TO DO:
The output must match the entries below exactly.

Records drawn from a dataset:
----
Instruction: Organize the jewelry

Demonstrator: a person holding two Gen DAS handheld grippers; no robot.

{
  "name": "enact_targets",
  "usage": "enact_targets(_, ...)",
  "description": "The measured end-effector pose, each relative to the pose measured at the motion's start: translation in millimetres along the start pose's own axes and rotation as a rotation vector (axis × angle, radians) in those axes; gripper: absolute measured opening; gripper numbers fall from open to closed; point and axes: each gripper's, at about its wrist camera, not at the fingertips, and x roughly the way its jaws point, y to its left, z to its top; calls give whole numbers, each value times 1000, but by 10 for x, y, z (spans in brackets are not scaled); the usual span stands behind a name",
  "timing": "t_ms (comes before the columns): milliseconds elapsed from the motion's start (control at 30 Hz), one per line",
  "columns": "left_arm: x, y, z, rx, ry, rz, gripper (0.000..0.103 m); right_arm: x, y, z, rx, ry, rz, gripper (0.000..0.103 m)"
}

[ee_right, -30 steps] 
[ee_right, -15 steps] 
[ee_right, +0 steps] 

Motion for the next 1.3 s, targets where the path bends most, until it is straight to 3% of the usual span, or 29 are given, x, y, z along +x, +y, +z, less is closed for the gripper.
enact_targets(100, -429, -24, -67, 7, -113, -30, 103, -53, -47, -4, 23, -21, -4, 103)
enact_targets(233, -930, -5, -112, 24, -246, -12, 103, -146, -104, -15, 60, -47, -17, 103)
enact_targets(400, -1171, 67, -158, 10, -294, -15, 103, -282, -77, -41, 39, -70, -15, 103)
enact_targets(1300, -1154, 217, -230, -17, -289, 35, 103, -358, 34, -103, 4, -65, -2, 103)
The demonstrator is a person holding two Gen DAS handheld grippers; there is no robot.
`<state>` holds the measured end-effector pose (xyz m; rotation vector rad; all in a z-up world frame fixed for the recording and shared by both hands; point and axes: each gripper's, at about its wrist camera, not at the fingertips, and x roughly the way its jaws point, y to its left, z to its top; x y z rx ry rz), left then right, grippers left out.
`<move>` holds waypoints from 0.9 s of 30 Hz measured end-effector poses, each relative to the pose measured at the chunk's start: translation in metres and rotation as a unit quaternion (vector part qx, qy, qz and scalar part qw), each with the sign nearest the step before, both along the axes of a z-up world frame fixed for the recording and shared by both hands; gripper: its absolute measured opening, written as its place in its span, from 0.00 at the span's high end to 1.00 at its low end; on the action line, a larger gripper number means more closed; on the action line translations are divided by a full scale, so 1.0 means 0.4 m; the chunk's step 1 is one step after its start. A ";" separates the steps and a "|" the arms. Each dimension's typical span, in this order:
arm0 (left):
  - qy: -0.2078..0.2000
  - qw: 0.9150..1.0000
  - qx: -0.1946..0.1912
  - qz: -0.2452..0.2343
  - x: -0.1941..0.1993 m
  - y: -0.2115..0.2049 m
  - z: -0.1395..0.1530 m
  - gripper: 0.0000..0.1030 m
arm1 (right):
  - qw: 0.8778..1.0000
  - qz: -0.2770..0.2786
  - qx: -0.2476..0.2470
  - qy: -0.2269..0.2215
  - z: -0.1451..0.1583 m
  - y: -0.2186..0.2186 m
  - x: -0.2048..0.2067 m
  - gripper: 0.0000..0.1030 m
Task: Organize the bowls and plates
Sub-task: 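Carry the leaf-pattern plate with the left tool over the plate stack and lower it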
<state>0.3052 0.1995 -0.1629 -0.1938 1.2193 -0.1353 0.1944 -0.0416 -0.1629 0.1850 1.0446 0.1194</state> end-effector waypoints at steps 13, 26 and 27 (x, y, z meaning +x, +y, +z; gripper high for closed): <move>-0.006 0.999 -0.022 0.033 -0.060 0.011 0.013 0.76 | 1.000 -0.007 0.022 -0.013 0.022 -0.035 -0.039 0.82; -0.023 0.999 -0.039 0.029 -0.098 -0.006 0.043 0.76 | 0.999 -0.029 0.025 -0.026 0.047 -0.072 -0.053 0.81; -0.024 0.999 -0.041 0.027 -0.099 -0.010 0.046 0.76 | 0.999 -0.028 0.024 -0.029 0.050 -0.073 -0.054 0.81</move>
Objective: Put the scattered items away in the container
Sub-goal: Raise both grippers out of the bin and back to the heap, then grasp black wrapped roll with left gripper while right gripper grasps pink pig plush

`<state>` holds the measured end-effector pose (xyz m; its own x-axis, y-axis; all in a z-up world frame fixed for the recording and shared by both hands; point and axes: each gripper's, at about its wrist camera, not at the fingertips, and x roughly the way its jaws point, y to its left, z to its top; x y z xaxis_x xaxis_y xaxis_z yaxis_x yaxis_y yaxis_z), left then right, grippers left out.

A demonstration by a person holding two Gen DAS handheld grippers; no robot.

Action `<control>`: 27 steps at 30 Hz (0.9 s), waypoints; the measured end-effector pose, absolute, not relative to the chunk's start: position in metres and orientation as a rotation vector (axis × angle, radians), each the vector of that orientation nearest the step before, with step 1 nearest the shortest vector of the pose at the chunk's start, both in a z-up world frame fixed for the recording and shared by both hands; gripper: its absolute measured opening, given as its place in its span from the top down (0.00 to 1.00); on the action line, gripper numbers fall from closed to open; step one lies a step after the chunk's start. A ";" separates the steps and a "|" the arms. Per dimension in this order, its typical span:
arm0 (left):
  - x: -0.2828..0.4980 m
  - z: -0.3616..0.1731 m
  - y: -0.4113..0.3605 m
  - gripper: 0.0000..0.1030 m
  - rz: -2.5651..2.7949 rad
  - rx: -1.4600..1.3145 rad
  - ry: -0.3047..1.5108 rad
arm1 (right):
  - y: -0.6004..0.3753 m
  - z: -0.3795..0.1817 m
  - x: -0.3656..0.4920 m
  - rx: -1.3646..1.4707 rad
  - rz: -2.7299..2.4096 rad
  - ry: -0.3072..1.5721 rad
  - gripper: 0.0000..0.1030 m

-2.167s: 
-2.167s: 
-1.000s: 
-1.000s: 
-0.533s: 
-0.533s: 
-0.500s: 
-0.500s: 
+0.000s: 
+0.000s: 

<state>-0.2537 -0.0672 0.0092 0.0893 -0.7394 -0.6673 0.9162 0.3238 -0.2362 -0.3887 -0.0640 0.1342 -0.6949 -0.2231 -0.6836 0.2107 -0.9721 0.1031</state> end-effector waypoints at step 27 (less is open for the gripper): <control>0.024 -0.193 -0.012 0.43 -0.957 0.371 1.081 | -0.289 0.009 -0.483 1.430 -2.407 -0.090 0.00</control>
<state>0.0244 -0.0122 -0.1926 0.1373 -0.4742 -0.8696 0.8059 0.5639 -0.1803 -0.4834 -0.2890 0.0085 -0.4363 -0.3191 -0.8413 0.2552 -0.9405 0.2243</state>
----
ANSWER FOR THIS EXERCISE:
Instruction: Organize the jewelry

Demonstrator: a person holding two Gen DAS handheld grippers; no robot.

{
  "name": "enact_targets",
  "usage": "enact_targets(_, ...)",
  "description": "The measured end-effector pose, each relative to the pose measured at the motion's start: translation in millimetres along the start pose's own axes and rotation as a rotation vector (axis × angle, radians) in those axes; gripper: absolute measured opening; gripper numbers fall from open to closed; point and axes: each gripper's, at about its wrist camera, not at the fingertips, and x roughly the way its jaws point, y to its left, z to its top; calls give whole numbers, each value times 1000, but by 10 for x, y, z (spans in brackets are not scaled); the usual span stands behind a name",
  "timing": "t_ms (comes before the columns): milliseconds elapsed from the motion's start (control at 30 Hz), one per line",
  "columns": "left_arm: x, y, z, rx, ry, rz, gripper (0.000..0.103 m); right_arm: x, y, z, rx, ry, rz, gripper (0.000..0.103 m)"
}

[ee_right, -30 steps] 
[ee_right, -15 steps] 
[ee_right, +0 steps] 

Motion for the next 1.3 s, targets where the path bends most, until it is straight to 3% of the usual span, or 29 are given, x, y, z along +x, +y, +z, less is closed for the gripper.
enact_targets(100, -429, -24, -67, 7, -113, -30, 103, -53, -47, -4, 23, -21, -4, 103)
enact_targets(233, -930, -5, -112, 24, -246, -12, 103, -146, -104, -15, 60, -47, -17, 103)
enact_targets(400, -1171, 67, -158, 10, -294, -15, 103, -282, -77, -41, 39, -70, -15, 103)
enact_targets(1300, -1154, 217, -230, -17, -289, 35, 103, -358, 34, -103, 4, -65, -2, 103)
The demonstrator is a person holding two Gen DAS handheld grippers; there is no robot.
`<state>` holds the measured end-effector pose (xyz m; rotation vector rad; all in a z-up world frame fixed for the recording and shared by both hands; point and axes: each gripper's, at about its wrist camera, not at the fingertips, and x roughly the way its jaws point, y to its left, z to its top; x y z rx ry rz), left then right, grippers left out.
`<move>` holds waypoints from 0.9 s of 30 Hz measured end-effector poses, each relative to the pose measured at the chunk's start: translation in metres and rotation as a unit quaternion (vector part qx, qy, qz and scalar part qw), each with the sign nearest the step before, both along the axes of a z-up world frame fixed for the recording and shared by both hands; gripper: its absolute measured opening, written as its place in its span, from 0.00 at the span's high end to 1.00 at its low end; on the action line, a larger gripper number means more closed; on the action line translations are divided by a full scale, so 1.0 means 0.4 m; the chunk's step 1 is one step after its start. A ";" separates the steps and a "|" the arms. Each dimension's typical span, in this order:
arm0 (left):
  - qy: -0.2078..0.2000
  - qw: 0.9150..1.0000
  - qx: -0.1946..0.1912
  - qz: -0.2452..0.2343
  - x: -0.1941..0.1993 m
  - y: -0.2115..0.2049 m
  - z: -0.1395..0.1530 m
  - gripper: 0.0000..0.1030 m
arm1 (right):
  - qw: 0.8778..1.0000
  - qz: -0.2770..0.2786
  - qx: -0.2476..0.2470
  - qy: -0.2269..0.2215
  - z: -0.1451..0.1583 m
  - y: -0.2186..0.2186 m
  - x: -0.2048..0.2067 m
  - gripper: 0.0000..0.1030 m
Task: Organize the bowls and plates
Sub-task: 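Carry the leaf-pattern plate with the left tool over the plate stack and lower it
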<state>0.3052 0.1995 -0.1629 -0.1938 1.2193 -0.1353 0.1944 -0.0416 -0.1629 0.1850 1.0446 0.1194</state> end-effector waypoints at steps 13, 26 and 27 (x, y, z meaning +x, +y, +z; gripper high for closed): <move>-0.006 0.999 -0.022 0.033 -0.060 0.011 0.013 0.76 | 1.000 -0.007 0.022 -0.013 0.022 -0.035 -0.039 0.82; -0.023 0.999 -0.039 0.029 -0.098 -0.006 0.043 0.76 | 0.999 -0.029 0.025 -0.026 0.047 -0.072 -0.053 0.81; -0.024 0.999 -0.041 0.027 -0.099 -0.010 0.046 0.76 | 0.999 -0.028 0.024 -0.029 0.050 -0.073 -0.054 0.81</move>
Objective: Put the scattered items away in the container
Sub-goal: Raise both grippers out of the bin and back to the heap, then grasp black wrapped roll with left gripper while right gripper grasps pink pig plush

`<state>` holds the measured end-effector pose (xyz m; its own x-axis, y-axis; all in a z-up world frame fixed for the recording and shared by both hands; point and axes: each gripper's, at about its wrist camera, not at the fingertips, and x roughly the way its jaws point, y to its left, z to its top; x y z xaxis_x xaxis_y xaxis_z yaxis_x yaxis_y yaxis_z), left then right, grippers left out.

A demonstration by a person holding two Gen DAS handheld grippers; no robot.

Action `<control>`: 27 steps at 30 Hz (0.9 s), waypoints; the measured end-effector pose, absolute, not relative to the chunk's start: position in metres and orientation as a rotation vector (axis × angle, radians), each the vector of that orientation nearest the step before, with step 1 nearest the shortest vector of the pose at the chunk's start, both in a z-up world frame fixed for the recording and shared by both hands; gripper: its absolute measured opening, given as its place in its span from the top down (0.00 to 1.00); on the action line, gripper numbers fall from closed to open; step one lies a step after the chunk's start. A ";" separates the steps and a "|" the arms. Per dimension in this order, its typical span:
arm0 (left):
  - x: -0.2828..0.4980 m
  - z: -0.3616..0.1731 m
  - y: -0.4113..0.3605 m
  - gripper: 0.0000..0.1030 m
  - rz: -2.5651..2.7949 rad
  - rx: -1.4600..1.3145 rad
  - ry: -0.3047..1.5108 rad
arm1 (right):
  - y: -0.6004..0.3753 m
  - z: -0.3795..0.1817 m
  - x: -0.3656..0.4920 m
  - rx: -1.3646..1.4707 rad
  - rz: -2.7299..2.4096 rad
  - ry: -0.3072..1.5721 rad
  - gripper: 0.0000..0.1030 m

-2.167s: 
-2.167s: 
-1.000s: 
-1.000s: 
-0.533s: 
-0.533s: 
-0.500s: 
-0.500s: 
+0.000s: 
+0.000s: 

<state>-0.2537 -0.0672 0.0092 0.0893 -0.7394 -0.6673 0.9162 0.3238 -0.2362 -0.3887 -0.0640 0.1342 -0.6949 -0.2231 -0.6836 0.2107 -0.9721 0.1031</state> end-effector waypoints at step 27 (less is open for the gripper): <control>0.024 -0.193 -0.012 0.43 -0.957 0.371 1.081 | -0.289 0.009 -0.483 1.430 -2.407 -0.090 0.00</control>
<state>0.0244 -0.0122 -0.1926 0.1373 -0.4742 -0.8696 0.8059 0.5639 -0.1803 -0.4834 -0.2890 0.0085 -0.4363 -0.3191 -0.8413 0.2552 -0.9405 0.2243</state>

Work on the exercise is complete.